Most published research has focused on DKA in patients with type 1 diabetes, often among children or young adults.[15] The frequently cited factors associated with DKA in this context are adolescence, socioeconomic disadvantage, female sex, elevated hemoglobin A1c (HbA1c) level, prior DKA, and comorbid mental health conditions.[15] A recent population-based analysis found that rates of DKA and HHS approximately doubled between 2009 and 2015,[16] with higher rates among younger people and individuals residing in lower-income areas.[16] However, these studies were limited by the lack of contemporary, longitudinal, patient-level data and granular information that differentiates patients by diabetes type, considers both type 1 diabetes and type 2 diabetes, and examines both DKA and HHS hyperglycemic crises. Accordingly, we examined emergency department (ED) visits and hospitalizations for hyperglycemic crises among adults with type 1 diabetes or type 2 diabetes in the US between 2014 and 2020, focusing on patient-level sociodemographic, clinical, and treatment-related factors associated with these events.

Methods

Study Design

This retrospective cohort study used medical and pharmacy claims data from OptumLabs Data Warehouse (OLDW), a deidentified claims database for privately insured and Medicare Advantage enrollees in a nationwide private US health plan.[17] The OLDW database contains longitudinal health information on enrollees, representing a diverse mix of ages, races/ethnicities, and geographic regions across the US. All study data were deidentified in accordance with Health Insurance Portability and Accountability Act expert deidentification determination.[18] Mayo Clinic, Rochester, Minnesota, deemed this study to be exempt from institutional review board review and no informed consent was required (or feasible) because all data were deidentified. The results are reported in accordance with the Strengthening the Reporting of Observational Studies in Epidemiology (STROBE) guideline.[19]

Study Population

We identified adults (age ≥18 years) with diabetes included in OLDW with available HbA1c data between January 1, 2014, and December 31, 2019 (index date), and 1 year of uninterrupted insurance coverage before that date. The diagnosis of diabetes was established using Healthcare Effectiveness Data and Information Set criteria[20] and categorized as type 1 diabetes or type 2 diabetes as previously described.[11,21,22]

Outcomes

The primary outcome was ED visit or hospitalization with a primary or first diagnosis of DKA or HHS (eTable 1 in the Supplement) that occurred between January 1, 2014, and December 31, 2020. In a secondary analysis, DKA and HHS were considered separately; in the event that both codes were present on the same encounter, events were classified as DKA in patients with type 1 diabetes and as HHS in patients with type 2 diabetes.

Independent Variables

Patient age, sex, race/ethnicity, annual household income, and US census region of residence were identified from OLDW enrollment files at the index date. Comorbidities were ascertained from all claims during the 12 months preceding the index date as described in eTable 1 in the Supplement.

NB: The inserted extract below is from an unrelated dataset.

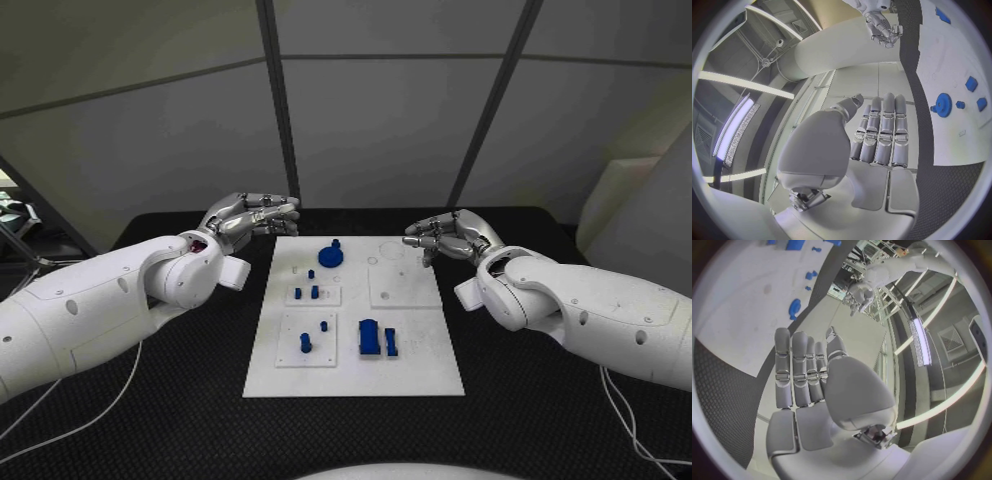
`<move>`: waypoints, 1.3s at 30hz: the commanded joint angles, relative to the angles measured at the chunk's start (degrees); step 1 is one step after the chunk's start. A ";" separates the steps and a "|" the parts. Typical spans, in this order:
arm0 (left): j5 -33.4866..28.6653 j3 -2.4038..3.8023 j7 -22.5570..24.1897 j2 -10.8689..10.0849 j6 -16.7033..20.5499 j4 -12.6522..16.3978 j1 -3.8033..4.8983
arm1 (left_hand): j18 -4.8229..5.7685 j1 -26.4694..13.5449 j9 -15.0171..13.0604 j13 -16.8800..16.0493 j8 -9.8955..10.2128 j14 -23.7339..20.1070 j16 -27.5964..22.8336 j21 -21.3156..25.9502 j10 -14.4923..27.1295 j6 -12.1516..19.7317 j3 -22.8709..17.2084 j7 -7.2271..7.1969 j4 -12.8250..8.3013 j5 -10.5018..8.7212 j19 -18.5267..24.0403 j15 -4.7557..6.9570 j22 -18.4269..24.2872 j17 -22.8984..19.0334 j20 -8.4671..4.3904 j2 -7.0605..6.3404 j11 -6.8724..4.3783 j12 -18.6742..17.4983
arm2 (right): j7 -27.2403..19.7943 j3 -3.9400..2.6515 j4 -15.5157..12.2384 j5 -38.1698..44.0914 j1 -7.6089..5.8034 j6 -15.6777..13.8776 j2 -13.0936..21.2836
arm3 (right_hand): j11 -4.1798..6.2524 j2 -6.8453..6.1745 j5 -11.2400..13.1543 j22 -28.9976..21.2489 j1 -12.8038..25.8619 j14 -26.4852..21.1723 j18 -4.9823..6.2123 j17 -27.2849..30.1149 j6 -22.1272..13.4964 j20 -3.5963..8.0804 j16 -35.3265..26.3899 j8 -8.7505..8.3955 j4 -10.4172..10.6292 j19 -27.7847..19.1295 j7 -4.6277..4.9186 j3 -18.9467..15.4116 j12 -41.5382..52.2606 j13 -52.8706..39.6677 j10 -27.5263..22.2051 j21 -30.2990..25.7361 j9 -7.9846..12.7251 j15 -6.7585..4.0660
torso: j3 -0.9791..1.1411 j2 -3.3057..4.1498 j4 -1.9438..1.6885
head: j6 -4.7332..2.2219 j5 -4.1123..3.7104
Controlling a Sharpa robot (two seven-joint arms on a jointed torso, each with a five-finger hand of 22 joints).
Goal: Assemble the parts on the task board
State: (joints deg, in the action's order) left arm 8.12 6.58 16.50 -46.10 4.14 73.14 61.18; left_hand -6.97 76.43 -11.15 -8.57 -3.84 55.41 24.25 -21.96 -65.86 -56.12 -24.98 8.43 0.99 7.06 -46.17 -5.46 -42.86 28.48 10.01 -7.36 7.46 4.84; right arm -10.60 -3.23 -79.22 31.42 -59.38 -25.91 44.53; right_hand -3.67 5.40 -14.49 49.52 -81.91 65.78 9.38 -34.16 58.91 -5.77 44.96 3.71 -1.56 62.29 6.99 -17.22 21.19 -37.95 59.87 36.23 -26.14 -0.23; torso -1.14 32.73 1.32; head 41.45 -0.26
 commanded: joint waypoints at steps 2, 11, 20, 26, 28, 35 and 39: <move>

Glucose-lowering therapy was characterized based on prescriptions filled during the 120 days before the index date. For patients with type 1 diabetes, we assessed whether they had any prescriptions filled for noninsulin medication(s), prescriptions filled for insulin without noninsulin medications, or no prescriptions filled. For patients with type 2 diabetes, we first assessed whether there were any prescriptions filled, followed by whether there were prescriptions filled for bolus insulin (with or without basal insulin), prescriptions filled for basal insulin, or no prescriptions filled for insulin. Then, we identified fills for individual classes of noninsulin medications (eTable 2 in the Supplement).

Statistical Analysis

We assessed overall frequencies (percentages) and means (SDs) for baseline patient characteristics using the Mantel-Haenszel χ2 test for categorical variables and the t test for continuous variables. Crude and adjusted rates of ED visits or hospitalizations for hyperglycemic crises were calculated and presented as the total number of events per 1000 person-years among patients with type 1 diabetes or type 2 diabetes. Overall and annual adjusted rates of hyperglycemic crises were calculated using negative binomial estimates adjusted for age (during the year of the event), sex, race/ethnicity, region, and year. Adjusted rates of hyperglycemic crises for subgroups by age, sex, race/ethnicity, annual household income, and insulin use status (for type 2 diabetes only) were calculated using negative binomial estimates adjusted for age (at the index date), sex, race/ethnicity, and region. We tested for differences in the outcome by age, sex, race/ethnicity, income level, insulin use (in type 2 diabetes), and year using Wald tests.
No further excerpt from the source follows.